_How to complete this task:_ Go through the lines below and copy any that hold the string "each".

(Dataset section begins)

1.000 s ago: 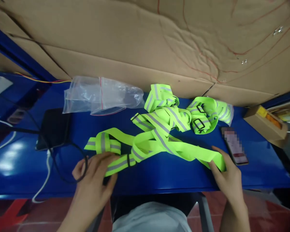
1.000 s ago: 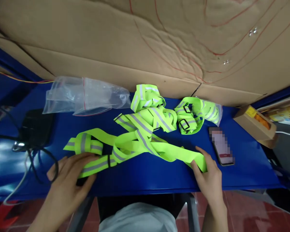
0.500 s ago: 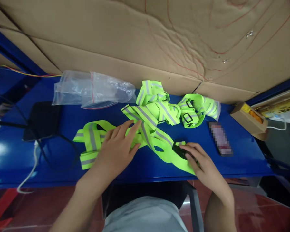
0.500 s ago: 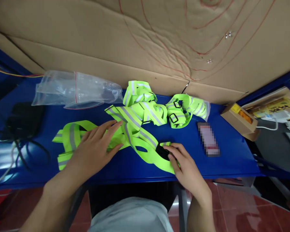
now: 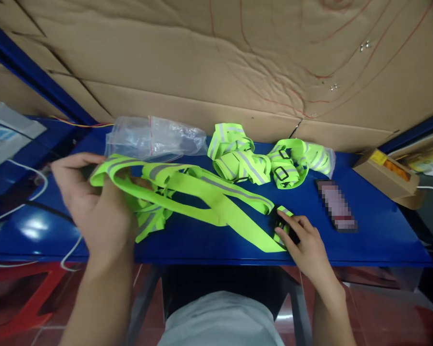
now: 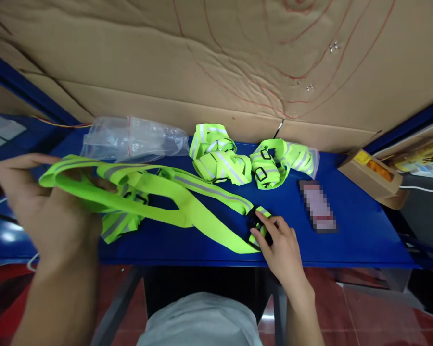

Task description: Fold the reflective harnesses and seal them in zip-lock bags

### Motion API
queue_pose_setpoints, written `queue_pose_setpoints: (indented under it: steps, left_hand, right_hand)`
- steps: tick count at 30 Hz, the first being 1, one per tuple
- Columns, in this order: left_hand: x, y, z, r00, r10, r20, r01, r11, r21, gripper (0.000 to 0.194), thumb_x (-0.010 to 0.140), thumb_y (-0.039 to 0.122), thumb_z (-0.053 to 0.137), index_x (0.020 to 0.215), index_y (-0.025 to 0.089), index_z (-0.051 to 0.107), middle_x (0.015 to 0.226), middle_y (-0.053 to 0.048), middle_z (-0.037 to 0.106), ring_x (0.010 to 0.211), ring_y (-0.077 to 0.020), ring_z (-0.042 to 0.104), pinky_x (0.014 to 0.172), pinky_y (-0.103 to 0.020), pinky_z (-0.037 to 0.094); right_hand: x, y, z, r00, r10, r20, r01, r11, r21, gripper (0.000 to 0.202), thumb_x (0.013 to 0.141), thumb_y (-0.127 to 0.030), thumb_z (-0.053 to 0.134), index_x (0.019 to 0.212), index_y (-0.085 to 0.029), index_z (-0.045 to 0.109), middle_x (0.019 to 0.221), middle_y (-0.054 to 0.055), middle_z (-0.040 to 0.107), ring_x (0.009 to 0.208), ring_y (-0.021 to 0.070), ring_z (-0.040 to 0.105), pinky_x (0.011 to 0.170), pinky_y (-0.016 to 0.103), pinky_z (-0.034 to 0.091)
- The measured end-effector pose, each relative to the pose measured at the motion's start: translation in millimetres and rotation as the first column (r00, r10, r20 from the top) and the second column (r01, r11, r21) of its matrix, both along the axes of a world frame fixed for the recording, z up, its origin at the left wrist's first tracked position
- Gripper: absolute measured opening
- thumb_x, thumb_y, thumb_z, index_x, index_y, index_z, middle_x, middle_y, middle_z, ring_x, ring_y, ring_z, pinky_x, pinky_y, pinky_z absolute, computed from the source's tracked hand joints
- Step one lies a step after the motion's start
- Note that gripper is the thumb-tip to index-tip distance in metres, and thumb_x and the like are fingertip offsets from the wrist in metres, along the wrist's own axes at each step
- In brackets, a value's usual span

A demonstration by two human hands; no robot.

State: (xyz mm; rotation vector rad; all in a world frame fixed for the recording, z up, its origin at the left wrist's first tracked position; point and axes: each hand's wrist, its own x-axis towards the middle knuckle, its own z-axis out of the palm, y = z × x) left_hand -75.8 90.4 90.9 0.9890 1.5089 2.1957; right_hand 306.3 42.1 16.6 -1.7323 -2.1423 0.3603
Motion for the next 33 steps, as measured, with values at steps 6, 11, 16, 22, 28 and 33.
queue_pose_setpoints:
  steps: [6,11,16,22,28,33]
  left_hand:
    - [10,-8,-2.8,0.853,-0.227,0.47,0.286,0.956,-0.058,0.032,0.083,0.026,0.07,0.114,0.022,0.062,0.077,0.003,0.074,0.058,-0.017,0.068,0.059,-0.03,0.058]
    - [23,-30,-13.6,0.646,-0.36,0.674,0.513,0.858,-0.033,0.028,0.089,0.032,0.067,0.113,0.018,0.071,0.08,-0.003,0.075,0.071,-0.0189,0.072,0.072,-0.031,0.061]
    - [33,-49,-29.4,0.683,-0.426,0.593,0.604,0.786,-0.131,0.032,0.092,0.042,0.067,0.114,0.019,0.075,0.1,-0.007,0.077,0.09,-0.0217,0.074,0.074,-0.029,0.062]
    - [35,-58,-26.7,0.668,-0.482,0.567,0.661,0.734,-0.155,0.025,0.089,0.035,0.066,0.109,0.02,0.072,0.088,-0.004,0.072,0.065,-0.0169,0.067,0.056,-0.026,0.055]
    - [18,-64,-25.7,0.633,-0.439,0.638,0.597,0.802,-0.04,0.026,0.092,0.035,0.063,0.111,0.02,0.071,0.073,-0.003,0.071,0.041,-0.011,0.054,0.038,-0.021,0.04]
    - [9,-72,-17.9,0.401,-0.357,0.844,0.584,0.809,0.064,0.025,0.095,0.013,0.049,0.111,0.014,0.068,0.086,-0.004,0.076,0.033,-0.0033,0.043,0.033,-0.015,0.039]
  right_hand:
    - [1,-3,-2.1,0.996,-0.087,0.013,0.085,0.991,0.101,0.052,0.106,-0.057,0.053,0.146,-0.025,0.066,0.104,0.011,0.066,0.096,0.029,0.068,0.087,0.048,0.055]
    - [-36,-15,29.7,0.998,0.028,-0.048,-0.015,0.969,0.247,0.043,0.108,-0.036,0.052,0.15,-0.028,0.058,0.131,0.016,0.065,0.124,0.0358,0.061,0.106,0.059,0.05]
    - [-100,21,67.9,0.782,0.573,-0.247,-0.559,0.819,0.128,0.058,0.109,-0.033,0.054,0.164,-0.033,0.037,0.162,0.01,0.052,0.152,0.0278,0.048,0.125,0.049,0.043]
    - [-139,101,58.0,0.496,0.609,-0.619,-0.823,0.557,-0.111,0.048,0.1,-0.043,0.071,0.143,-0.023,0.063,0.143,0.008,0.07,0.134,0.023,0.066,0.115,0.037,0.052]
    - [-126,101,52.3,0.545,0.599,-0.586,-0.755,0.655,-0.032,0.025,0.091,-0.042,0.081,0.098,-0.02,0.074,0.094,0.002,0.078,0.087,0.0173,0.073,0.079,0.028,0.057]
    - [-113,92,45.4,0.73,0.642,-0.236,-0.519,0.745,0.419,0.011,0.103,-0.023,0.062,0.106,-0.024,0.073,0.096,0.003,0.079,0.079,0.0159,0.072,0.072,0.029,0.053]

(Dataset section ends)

_Answer to the exercise:_
- The measured end-effector pose, each relative to the pose measured at the motion's start: translation in millimetres and rotation as the first column (r00, r10, r20 from the top) and the second column (r01, r11, r21) of its matrix, both along the axes of a world frame fixed for the recording, z up, its origin at the left wrist's first tracked position
- Note that gripper is the thumb-tip to index-tip distance in metres, and thumb_x and the like are fingertip offsets from the wrist in metres, along the wrist's own axes at each step
State: (xyz mm; rotation vector rad; all in a world frame fixed for the recording, z up, its origin at the left wrist's first tracked position; point and axes: each hand's wrist, its own x-axis towards the middle knuckle, its own z-axis out of the palm, y = z × x) left_hand -75.8 90.4 90.9 0.9890 1.5089 2.1957; right_hand 306.3 42.1 16.6 -1.7323 -2.1423 0.3603

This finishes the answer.